Aim of the task:
The data is to be reproduced in full and without error.

Collected material:
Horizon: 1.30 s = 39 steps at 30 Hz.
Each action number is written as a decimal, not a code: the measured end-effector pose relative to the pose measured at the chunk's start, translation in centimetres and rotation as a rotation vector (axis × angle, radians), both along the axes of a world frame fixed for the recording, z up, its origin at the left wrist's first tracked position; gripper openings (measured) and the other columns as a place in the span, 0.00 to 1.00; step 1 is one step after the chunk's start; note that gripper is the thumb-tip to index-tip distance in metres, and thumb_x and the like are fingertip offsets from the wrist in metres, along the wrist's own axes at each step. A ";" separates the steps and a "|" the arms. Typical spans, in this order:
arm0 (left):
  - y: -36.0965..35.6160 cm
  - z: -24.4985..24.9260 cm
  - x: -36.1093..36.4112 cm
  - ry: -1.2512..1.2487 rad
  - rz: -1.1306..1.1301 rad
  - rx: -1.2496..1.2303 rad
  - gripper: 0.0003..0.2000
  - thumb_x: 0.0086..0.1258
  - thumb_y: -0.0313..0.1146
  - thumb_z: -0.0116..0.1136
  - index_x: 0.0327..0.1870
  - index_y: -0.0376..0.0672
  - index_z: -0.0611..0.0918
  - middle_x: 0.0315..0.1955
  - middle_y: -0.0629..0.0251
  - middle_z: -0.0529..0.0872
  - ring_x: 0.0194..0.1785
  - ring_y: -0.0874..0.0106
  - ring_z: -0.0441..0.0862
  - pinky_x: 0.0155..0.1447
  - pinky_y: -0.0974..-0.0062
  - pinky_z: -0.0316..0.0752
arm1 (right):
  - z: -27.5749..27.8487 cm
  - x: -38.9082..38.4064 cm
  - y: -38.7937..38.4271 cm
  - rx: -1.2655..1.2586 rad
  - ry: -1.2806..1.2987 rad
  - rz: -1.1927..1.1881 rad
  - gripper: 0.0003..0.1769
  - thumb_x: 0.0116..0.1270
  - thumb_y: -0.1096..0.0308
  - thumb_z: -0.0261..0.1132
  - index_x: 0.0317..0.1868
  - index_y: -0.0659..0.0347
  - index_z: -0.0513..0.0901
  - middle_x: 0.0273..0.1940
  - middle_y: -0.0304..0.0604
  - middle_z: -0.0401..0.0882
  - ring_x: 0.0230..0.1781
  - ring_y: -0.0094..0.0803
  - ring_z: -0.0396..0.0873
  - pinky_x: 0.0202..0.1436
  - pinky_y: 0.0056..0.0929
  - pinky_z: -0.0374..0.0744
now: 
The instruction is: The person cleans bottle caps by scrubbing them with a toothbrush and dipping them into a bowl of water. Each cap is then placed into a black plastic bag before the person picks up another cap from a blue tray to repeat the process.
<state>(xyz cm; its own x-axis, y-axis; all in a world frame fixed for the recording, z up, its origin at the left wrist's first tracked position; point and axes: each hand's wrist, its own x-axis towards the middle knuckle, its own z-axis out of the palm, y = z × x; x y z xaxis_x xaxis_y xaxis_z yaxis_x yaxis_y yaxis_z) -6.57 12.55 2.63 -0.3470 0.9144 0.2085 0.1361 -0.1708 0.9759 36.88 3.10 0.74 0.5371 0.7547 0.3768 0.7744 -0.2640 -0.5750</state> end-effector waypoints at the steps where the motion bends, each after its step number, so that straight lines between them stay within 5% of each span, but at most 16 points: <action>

Exercise solution:
Horizon: 1.30 s = 39 steps at 30 Hz.
Each action number is written as a decimal, not a code: the measured end-effector pose relative to the pose measured at the chunk's start, translation in centimetres and rotation as a rotation vector (axis × angle, radians), both along the axes of a world frame fixed for the recording, z up, its origin at the left wrist's first tracked position; gripper openings (measured) and the other columns as a place in the span, 0.00 to 1.00; step 1 is one step after the chunk's start; note that gripper is the thumb-tip to index-tip distance in metres, and thumb_x and the like are fingertip offsets from the wrist in metres, along the wrist's own axes at each step. A ";" separates the steps and a "|" the arms. Typical spans, in this order:
arm0 (left):
  - y: -36.0965..35.6160 cm
  - z: -24.4985..24.9260 cm
  - x: -36.1093..36.4112 cm
  - ry: -1.2512..1.2487 rad
  - rz: -1.1306..1.1301 rad
  - rx: -1.2496..1.2303 rad
  - gripper: 0.0003..0.2000
  - thumb_x: 0.0086..0.1258
  - thumb_y: -0.0313..0.1146
  - thumb_z: -0.0116..0.1136
  - index_x: 0.0327..0.1870
  - index_y: -0.0376..0.0672
  - index_z: -0.0611..0.0918
  - middle_x: 0.0315..0.1955
  - middle_y: -0.0629..0.0251
  - middle_z: -0.0529..0.0872
  - ring_x: 0.0194..0.1785
  - ring_y: -0.0874..0.0106
  - ring_z: -0.0441..0.0862
  - pinky_x: 0.0155..0.1447
  - pinky_y: -0.0974..-0.0062
  - pinky_z: -0.0316..0.0752
arm1 (right):
  - z: -27.5749..27.8487 cm
  - x: -38.9082..38.4064 cm
  - y: -38.7937..38.4271 cm
  - rx: -1.2655..1.2586 rad
  - ry: -1.2806..1.2987 rad
  - rz: -1.1927..1.1881 rad
  - gripper: 0.0003..0.1769
  - thumb_x: 0.0116..0.1270
  - thumb_y: -0.1096..0.0308
  - thumb_z: -0.0261..0.1132
  - index_x: 0.0317..0.1868
  - index_y: -0.0659..0.0347
  - index_z: -0.0513..0.0901
  - middle_x: 0.0273..0.1940
  - middle_y: -0.0304..0.0604
  - middle_z: -0.0401..0.0882
  - ring_x: 0.0230..0.1781
  - ring_y: -0.0094..0.0803
  - ring_z: -0.0396..0.0873
  - pinky_x: 0.0202..0.1436
  - pinky_y: 0.0056..0.0929
  - pinky_z: -0.0374..0.0744
now: 
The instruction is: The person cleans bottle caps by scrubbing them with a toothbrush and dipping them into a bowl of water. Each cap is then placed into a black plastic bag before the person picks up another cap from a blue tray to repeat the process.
<state>(xyz cm; its own x-axis, y-axis; all in a world frame fixed for the recording, z up, its origin at the left wrist's first tracked position; point and axes: each hand's wrist, its own x-axis towards the middle knuckle, its own z-axis out of the palm, y = z × x; x y z xaxis_x xaxis_y xaxis_z yaxis_x yaxis_y yaxis_z) -6.57 12.55 2.63 -0.3470 0.9144 0.2085 0.1361 -0.1708 0.9759 36.88 3.10 0.74 0.5371 0.7547 0.3768 0.7744 -0.2640 -0.5750</state> end-effector waypoints at the steps where the motion bends, each after its step number, so that straight lines between them stay within 5% of each span, but at most 16 points: <action>

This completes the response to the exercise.